El partido en Australia denotó la inmensa ajenidad de ese signo vital que pretende imponer identidad común de índole deportiva. Nuestro país es mucho más que eso. Es su gente. Todas y todos. Y los son también sus ídolos rotos. Sus héroes contradictorios. Sus referencias, sus historias y sus nombres. No lo son, curiosamente, sus atildados prohombres del poder. Ni las señoras emperifolladas de los ágapes inútiles. Nuestros ídolos son sujetos trágicos. Son seres con capacidades extraordinarias que conocen el arte de sufrir. No son de plástico.
La UAR y los jugadores –ambos– enunciaron la desvergüenza de una omisión. Esa es la explicación más fidedigna de su debilidad profunda como colectivo deportivo. Mientras el mundo recordaba a Diego, 15 señores ataviados con los colores celeste y blanco solo atinaron a mostrar una apatía rayana en el insulto.
Después de haber ganado por primera vez un partido contra el seleccionado de rugby de Nueva Zelanda, dos semanas atrás, los Pumas fueron derrotados el sábado antes de empezar el partido. El gesto de nobleza deportiva que otorgó al ventaja emocional y moral a los All Black proviene de una cultura ancestral que venera el origen. Que hace un culto de su componente maorí y que busca incorporar a ese pueblo colonizado por los británicos a una difícil hibridación presente y futura. Es desde ese concepto que los neozelandeses iniciaron el partido: se postraron ante un ser humano inmenso que acababa de morir: un argentino que llenó de hechizo y de asombro a quienes pudieron disfrutar de su sortilegio y su juego.
Los rugbiers argentinos no son capaces de procesar esa herida Su odio indisimulado de clase se los impide. Se convirtieron en la expresión de un antagonismo histórico, actualizado desde que Néstor y Cristina Kirchner recuperaron al peronismo de las fauces neoliberales a las que lo había sometido el menemismo. Los discursos oligárquicos no odian la memoria de Maradona por sus adicciones o por lo que fue su desorden relacional o emocional.
Esos atributos podrían dejarlos pasar. Lo que no le perdonan es su amague insumiso, su espíritu rebelde y plebeyo, su oposición a la hipocresía del poder y –sobre todo–, su asociación con las causas patrióticas de América Latina. Por eso no previeron un homenaje propio.
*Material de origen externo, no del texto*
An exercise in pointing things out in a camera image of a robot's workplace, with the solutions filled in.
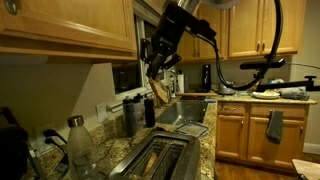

Porque su idiosincrasia ha sido cooptada por el odio hacia lo subalterno. En ese sentido fueron genuinos: y casi ridículos: su rechazo a hacerse cargo de la imagen de Diego quedó en evidencia con un improvisado brazalete que desapareció en las primeras jugadas del partido.
Su derrota del sábado está inserta en esa escena inicial. En ese abandono. En esa imposibilidad de superar la distancia que hay entre quienes podrían asumir una argentinidad íntegra, completa (que es capaz de sumar a los pueblos originarios, a los sectores populares, a los más vulnerables) y quienes sueñan con una Argentina blanquecina. Como contraparte, los All Blacks reivindican las estéticas maoríes, sus colores, sus músicas, su orgullo pleno incorporado en la totalidad múltiple de una nación.
Chetismo supremacista
El fracaso de los pumas no es solo deportivo sino que se trasunta en la clausura permanente de un reclutamiento de miles de pibxs que podrían ser parte del juego futuro. Niñxs y adolescentes de todos los tamaños. De todos los pesos, de todas las configuraciones corporales. No pueden sumarlos porque su rasgo antipopular se los impide. El rugby no es masivo en Argentina porque sus responsables buscan una exclusividad pretenciosa que los priva del contacto demográfico con mayoritario. Con lo popular. Creen, erróneamente que alcanza con convocar a sectores del privilegio. Que de esa manera podrán evitar la contaminación.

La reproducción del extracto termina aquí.